**Exercise details**
Which lines in the material below contain the word "segmentation"? Copy each of them.

───── Material provided ─────

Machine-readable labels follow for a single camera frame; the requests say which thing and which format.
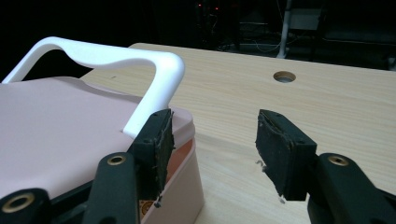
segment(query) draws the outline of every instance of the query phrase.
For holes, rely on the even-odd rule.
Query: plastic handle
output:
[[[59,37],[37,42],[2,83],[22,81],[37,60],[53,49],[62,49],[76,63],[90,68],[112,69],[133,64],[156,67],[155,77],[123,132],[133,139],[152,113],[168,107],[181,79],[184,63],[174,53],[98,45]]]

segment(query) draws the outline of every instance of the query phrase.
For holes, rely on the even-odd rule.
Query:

─────
───── Material provided ─────

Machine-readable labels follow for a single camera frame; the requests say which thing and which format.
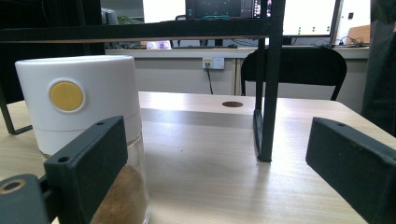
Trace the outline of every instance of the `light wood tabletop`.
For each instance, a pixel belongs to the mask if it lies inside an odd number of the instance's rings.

─────
───── Material provided ─────

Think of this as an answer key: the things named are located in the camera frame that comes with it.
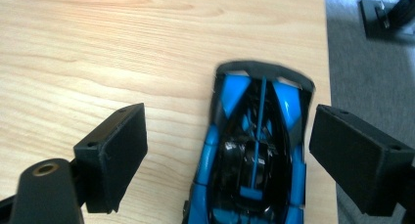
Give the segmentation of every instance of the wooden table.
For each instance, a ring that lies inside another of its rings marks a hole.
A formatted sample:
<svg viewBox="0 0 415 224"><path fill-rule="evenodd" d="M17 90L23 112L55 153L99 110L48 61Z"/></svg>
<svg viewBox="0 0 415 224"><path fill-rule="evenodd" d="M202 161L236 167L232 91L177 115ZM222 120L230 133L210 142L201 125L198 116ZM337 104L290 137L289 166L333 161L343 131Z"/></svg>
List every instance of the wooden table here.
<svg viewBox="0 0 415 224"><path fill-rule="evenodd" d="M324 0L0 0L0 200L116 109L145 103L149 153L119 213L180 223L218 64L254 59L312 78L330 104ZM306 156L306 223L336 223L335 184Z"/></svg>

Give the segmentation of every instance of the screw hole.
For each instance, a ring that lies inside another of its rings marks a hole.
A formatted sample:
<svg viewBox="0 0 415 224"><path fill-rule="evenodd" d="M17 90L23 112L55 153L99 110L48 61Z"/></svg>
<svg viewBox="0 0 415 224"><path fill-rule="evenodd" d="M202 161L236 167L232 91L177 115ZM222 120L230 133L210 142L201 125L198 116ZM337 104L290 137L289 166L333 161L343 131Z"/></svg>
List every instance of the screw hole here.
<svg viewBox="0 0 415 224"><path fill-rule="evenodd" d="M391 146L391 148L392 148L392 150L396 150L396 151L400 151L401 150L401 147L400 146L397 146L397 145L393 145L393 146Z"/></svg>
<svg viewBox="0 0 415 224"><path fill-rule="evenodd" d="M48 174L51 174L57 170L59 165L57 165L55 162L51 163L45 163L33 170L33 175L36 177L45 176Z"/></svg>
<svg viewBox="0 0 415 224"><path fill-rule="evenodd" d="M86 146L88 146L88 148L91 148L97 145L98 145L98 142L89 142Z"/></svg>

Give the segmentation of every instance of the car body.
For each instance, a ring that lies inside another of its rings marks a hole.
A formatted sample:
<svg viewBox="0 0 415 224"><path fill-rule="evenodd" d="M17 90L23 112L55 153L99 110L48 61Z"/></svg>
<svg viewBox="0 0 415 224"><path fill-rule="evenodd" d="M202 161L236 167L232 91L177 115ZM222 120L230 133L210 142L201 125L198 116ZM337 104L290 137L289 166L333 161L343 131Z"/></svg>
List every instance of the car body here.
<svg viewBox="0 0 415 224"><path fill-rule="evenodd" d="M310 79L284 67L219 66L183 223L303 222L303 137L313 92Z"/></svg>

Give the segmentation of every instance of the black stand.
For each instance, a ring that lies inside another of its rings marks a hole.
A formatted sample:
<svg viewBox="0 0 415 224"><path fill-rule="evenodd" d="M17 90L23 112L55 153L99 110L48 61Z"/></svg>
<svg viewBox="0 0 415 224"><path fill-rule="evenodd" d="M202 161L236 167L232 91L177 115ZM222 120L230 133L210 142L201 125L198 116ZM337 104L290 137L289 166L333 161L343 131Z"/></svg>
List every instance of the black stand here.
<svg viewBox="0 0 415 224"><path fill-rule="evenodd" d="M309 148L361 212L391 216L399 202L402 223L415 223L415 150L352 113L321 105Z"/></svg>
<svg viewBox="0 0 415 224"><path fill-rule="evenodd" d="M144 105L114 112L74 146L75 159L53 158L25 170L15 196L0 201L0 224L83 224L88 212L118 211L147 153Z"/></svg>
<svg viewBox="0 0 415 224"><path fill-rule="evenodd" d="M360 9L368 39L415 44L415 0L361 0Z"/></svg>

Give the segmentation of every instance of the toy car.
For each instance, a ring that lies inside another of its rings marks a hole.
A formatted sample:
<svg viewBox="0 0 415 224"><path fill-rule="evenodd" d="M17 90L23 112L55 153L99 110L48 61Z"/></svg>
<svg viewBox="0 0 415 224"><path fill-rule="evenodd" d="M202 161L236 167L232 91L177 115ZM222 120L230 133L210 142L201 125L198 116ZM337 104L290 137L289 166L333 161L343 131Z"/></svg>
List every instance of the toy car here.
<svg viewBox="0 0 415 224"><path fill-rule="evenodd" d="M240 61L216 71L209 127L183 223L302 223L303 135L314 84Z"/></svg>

─────

**Solution for this problem**
Give the segmentation of every instance of the wooden table.
Give the segmentation of every instance of the screw hole.
Give the segmentation of every instance of the car body.
Give the segmentation of every instance of the black stand.
Give the segmentation of every instance of the toy car.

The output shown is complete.